From: Matthew Brost <matthew.brost@intel.com>
To: <intel-gfx@lists.freedesktop.org>, <dri-devel@lists.freedesktop.org>
Subject: [Intel-gfx] [PATCH 1/3] drm/i915/guc: Fix several issues related to resets / request cancelation
Date: Sun, 8 Aug 2021 11:07:55 -0700 [thread overview]
Message-ID: <20210808180757.81440-2-matthew.brost@intel.com> (raw)
In-Reply-To: <20210808180757.81440-1-matthew.brost@intel.com>
Resets are notoriously hard to get fully working and notoriously racey,
especially with selftests / IGTs that do all sorts of wild things that
would be near impossible to hit during normal use cases. Even though
likely impossible to hit, anything selftests / IGTs uncover needs to be
fixed. This patch addresses 7 such issues.
1. A small race that could result in incorrect accounting of the number
of outstanding G2H. Basically prior to this patch we did not increment
the number of outstanding G2H if we encoutered a GT reset while sending
a H2G. This was incorrect as the context state had already been updated
to anticipate a G2H response thus the counter should be incremented.

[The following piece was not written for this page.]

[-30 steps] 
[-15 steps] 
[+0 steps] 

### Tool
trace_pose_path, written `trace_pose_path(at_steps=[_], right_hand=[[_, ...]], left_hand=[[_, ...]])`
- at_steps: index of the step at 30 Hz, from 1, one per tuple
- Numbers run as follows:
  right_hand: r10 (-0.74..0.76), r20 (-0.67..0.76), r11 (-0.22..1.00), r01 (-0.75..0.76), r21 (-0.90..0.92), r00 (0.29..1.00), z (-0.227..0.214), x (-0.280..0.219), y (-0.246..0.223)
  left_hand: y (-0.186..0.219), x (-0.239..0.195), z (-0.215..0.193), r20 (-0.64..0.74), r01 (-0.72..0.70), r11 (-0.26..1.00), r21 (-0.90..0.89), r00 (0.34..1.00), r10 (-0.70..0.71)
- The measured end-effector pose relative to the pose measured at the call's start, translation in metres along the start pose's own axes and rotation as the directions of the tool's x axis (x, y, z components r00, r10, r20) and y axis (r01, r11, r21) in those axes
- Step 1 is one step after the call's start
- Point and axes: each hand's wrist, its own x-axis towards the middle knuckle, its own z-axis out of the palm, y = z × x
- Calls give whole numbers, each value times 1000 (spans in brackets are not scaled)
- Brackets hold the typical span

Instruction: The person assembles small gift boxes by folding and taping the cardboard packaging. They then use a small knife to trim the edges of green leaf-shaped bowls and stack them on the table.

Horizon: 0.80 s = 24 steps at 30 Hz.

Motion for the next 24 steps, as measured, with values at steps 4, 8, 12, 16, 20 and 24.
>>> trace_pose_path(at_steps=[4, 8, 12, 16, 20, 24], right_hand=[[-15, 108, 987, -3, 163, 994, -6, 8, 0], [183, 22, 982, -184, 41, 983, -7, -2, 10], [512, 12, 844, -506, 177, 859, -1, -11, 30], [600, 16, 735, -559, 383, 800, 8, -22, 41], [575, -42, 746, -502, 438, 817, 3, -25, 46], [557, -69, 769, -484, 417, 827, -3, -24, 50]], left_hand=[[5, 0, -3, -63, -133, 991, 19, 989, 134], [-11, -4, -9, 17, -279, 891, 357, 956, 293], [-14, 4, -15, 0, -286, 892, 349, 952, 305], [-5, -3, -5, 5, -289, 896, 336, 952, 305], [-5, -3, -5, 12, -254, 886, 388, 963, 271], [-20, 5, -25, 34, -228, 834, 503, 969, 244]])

2. When unwinding requests on a reset context, if other requests in the
context are in the priority list the requests could be resubmitted out
of seqno order. Traverse the list of active requests in reserve and
append to the head of the priority list to fix this.
3. Don't drop ce->guc_active.lock when unwinding a context after reset.
At one point we had to drop this because of a lock inversion but that is
no longer the case. It is much safer to hold the lock so let's do that.
4. Prior to this patch the blocked context counter was cleared on
init_sched_state (used during registering a context & resets) which is
incorrect. This state needs to be persistent or the counter can read the
incorrect value.
5. Flush the work queue for GuC generated G2H messages during a GT reset.
6. Do not clear enable during a context reset if a schedule enable is in
flight.
7. When unblocking a context, do not enable scheduling if the context is
banned.
Fixes: f4eb1f3fe946 ("drm/i915/guc: Ensure G2H response has space in buffer")
Fixes: 62eaf0ae217d ("drm/i915/guc: Support request cancellation")
Fixes: eb5e7da736f3 ("drm/i915/guc: Reset implementation for new GuC interface")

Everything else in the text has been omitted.